2. Religious/cultural level
Chinese people have always put a strong focus on health, diet, and spiritual and physical energies as understood by Daoism. Daoism is a truly indigenous Chinese religion and it has a lot to say about the topic. Daoist alchemy forms the basis for much of the Chinese view of health. In Daoism, physical well-being is seen as an outward sign of the believer's harmony with the Dao, whereas illness is understood as a symptom of religious imperfection. It developed theories about the connection between sin and sickness, meditation and healing. Spiritual purification is obtained through prayer and meditation. The practicer of the Dao was viewed as going to the root of sickness as it enabled them to appease the evil spirits or correct any imbalance responsible for maladies. [3] Daoism’s answers to human problems of sickness are intriguing half-truths which, from a Christian perspective, make for whole lies. Yet, its larger influence allows for an openness to healing prayers by the general population.

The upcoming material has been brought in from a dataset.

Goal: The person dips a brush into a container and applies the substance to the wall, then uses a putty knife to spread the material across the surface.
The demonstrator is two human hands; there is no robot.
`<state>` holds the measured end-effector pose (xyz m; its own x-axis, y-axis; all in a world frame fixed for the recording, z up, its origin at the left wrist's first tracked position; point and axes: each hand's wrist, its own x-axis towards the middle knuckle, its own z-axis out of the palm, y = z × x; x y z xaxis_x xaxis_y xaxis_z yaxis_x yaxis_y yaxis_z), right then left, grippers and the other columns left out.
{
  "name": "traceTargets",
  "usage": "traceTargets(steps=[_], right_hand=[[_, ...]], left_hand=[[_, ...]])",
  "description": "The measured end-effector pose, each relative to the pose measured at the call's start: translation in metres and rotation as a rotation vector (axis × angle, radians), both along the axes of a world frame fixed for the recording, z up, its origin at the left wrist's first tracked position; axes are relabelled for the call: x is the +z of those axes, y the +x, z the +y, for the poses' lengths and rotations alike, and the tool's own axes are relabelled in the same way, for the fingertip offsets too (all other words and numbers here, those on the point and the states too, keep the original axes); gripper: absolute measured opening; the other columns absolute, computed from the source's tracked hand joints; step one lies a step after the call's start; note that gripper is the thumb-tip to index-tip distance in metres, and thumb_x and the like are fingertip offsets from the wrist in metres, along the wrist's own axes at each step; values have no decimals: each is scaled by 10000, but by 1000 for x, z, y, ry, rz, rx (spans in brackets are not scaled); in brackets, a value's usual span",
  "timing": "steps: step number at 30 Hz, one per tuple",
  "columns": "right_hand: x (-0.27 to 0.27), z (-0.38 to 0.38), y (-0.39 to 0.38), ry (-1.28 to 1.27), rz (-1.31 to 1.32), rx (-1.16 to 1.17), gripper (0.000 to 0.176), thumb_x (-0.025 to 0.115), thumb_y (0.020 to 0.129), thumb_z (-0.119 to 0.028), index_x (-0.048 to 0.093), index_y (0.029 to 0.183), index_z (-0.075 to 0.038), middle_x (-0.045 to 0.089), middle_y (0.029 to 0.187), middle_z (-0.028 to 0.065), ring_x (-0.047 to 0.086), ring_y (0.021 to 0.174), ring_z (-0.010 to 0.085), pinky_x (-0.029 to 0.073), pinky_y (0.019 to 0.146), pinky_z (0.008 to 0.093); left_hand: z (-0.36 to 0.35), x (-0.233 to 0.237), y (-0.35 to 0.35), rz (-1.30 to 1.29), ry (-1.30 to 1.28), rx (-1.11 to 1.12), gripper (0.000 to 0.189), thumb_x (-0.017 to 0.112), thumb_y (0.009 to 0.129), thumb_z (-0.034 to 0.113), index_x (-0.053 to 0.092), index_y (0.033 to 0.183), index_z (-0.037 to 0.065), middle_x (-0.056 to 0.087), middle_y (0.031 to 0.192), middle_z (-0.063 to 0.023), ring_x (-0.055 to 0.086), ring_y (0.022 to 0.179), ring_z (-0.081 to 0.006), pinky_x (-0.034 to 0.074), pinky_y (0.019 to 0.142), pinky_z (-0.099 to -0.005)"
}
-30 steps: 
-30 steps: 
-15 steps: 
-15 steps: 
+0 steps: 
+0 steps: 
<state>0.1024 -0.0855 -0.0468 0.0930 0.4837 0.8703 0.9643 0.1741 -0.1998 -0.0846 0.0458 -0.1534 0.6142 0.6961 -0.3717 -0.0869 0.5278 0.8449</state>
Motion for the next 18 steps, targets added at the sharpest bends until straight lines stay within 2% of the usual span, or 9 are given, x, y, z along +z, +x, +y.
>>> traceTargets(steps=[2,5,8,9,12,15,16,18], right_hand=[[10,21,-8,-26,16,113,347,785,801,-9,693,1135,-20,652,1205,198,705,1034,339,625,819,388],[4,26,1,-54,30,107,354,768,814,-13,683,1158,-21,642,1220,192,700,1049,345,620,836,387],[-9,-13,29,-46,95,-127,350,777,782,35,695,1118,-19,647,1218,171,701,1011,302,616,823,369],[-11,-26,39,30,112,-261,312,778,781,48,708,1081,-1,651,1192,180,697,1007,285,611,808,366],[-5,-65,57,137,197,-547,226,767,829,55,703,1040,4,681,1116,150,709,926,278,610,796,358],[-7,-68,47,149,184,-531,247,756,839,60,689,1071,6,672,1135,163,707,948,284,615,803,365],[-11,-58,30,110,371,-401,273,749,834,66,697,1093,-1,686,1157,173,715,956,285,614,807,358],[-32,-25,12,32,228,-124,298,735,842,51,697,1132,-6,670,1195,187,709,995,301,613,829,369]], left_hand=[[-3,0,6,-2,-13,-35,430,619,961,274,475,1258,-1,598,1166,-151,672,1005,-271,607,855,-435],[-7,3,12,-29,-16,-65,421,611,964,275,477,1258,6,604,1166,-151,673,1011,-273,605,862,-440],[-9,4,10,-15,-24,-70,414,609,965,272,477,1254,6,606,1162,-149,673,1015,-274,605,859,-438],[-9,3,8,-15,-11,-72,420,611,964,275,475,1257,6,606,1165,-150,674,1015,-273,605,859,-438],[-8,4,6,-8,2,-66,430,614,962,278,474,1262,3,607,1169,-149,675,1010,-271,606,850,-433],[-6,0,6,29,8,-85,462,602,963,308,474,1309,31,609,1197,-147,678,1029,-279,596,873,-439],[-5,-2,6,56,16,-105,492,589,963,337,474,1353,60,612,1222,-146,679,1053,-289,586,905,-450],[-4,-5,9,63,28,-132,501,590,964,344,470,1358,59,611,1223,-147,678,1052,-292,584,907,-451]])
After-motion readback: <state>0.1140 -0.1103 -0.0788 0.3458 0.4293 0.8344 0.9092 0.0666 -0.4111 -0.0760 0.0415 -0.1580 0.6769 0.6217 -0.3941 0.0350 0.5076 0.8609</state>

Unlike the materialistic Western mindset, the Chinese mindset, influenced by Daoist thinking, holds as plausible the idea that physical problems can have spiritual solutions. Ideas such as: evil spirits can afflict the body, or, prayer can bring real, measurable healing. These ideas are seen as suspect or outright ridiculed in the Western medical establishment. Yet in China, these ideas, as they are understood on a cultural and popular level, make for an openness to alternative means of healing. Thus, people are open to the possibility of prayer for divine healing and even deliverance as a means of healing. Due to this openness, Christian believers do not shy away from telling unbelievers (often neighbors and friends) who are ill they should believe in Jesus for their recovery. This is not to say that signs and wonders are not needed in the West. That is most definitely not the case. It is to point out that we have particular hurdles to overcome that are not present in China.
The Chinese context is one of a need for healing and an openness when it comes to divine healing. The numerous reports of divine healings, especially in the rural areas, often open the way for outsiders to ask for prayer. The result is that unbelievers who do not find a cure within the established medical system often seek out Christians and ask them for prayer so that they can be healed. This has led to a rather forthright approach on the side of Christians. Oblau quotes Zhang Guangming, a peasant evangelist in Yunnan Province. Zhang explains the way he prepares unbelievers for prayer. He often begins by telling non-Christians who request his prayer for healing: “I will gladly pray for you to my God. But if you don't recover, you must not blame me. And if you recover, you should not thank me but give thanks to my God.” [4]. Oblau goes on to explain how God has used this man to lead whole villages to the Lord. The pattern outlined by the evangelist is indicative of the method used by many believes in China.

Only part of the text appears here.